The answer should consist of every line in the material below that has the word "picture".

%%

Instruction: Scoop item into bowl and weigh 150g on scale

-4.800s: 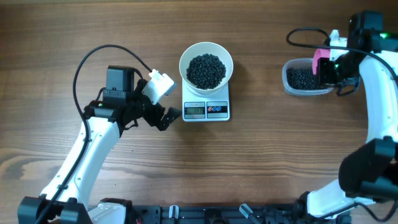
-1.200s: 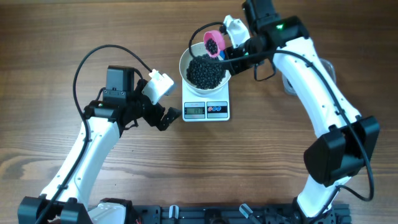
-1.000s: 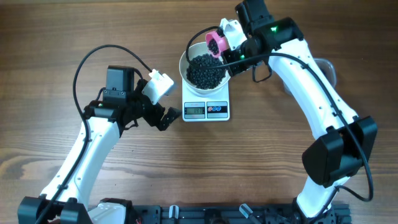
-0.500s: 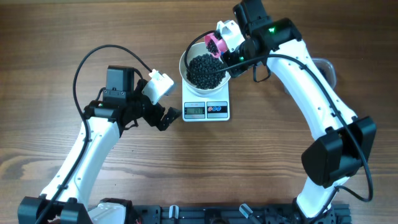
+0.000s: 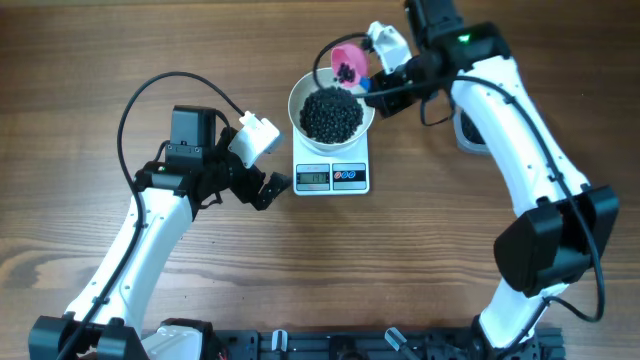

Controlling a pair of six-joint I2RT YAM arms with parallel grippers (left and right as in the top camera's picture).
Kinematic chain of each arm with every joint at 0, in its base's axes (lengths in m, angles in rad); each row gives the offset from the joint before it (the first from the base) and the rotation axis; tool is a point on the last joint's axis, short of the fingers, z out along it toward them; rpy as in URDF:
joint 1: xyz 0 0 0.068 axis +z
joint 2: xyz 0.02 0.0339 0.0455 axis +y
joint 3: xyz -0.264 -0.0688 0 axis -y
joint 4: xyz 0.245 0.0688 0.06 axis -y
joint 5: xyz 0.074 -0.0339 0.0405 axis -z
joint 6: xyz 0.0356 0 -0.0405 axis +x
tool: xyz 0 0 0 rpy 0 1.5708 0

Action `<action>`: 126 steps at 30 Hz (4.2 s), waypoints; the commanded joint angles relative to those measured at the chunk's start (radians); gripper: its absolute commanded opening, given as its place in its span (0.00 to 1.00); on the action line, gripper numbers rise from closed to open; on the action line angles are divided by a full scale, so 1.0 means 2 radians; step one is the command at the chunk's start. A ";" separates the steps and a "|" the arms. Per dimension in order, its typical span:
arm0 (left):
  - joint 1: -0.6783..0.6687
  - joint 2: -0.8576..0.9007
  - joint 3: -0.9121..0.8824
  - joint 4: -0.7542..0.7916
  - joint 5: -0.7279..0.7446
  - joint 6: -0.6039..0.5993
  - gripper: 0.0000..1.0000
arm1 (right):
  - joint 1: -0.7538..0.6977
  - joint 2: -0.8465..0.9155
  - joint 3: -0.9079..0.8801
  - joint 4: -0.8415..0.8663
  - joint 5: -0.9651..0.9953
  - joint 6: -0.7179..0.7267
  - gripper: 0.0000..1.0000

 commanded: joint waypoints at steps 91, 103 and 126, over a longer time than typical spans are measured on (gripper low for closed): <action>0.001 -0.001 -0.003 0.000 0.004 0.002 1.00 | 0.052 0.002 0.030 0.007 0.091 0.028 0.04; 0.001 -0.001 -0.003 0.000 0.004 0.002 1.00 | 0.079 0.065 0.030 -0.014 0.172 0.028 0.04; 0.001 -0.001 -0.003 0.000 0.004 0.002 1.00 | 0.083 0.089 0.005 0.004 0.200 0.027 0.04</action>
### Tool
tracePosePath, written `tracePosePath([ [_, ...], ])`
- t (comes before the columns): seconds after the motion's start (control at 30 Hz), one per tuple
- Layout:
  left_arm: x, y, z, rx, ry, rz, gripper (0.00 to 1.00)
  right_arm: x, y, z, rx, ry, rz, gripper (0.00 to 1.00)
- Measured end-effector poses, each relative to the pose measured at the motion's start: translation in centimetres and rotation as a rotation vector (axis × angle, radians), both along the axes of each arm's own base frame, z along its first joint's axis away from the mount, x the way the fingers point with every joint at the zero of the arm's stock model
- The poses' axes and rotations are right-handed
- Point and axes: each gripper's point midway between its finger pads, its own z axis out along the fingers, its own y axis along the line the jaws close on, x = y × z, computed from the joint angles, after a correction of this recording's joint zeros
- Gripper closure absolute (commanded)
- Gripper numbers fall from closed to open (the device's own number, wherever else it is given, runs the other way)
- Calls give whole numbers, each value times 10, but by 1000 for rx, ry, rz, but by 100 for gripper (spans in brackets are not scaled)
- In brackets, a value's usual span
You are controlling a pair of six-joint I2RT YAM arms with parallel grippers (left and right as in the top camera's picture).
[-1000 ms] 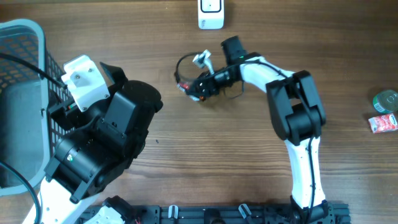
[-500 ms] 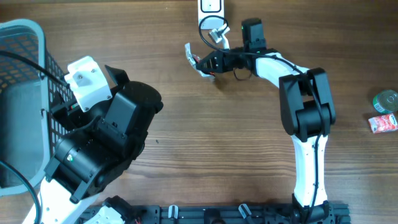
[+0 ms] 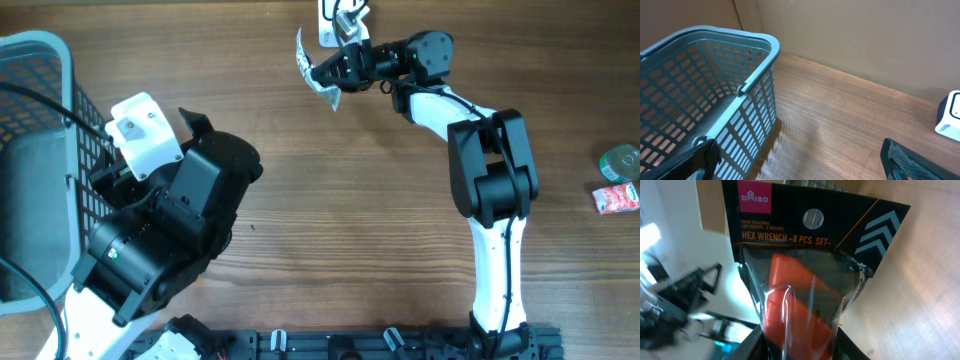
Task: Scan the item barcode
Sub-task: 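Raise the hex wrench package with the right gripper toward the scanner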
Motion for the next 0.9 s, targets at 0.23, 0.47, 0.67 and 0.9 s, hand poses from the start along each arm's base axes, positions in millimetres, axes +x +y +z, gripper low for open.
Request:
tracePosePath([
  [0.23, -1, -2, -4, -7, 20, -13, 0, 8, 1, -11, -74, 312, -10, 75],
  [0.47, -2, -1, -6, 0, 35, -15, 0, 9, -1, -10, -81, 344, -14, 75],
  [0.67, -3, -1, -7, -11, 33, -12, 0, 13, -2, -25, -136, 544, -10, 76],
  [0.9, -4, 0, -9, -28, 29, 1, 0, 13, -2, -27, -141, 561, -10, 78],
])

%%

* [Solved problem]:
Controlling a pair of six-joint I2RT YAM arms with parallel grippers (left and right as in the top camera's picture).
You are controlling a pair of six-joint I2RT YAM arms with parallel grippers (left and right as in the top camera's picture).

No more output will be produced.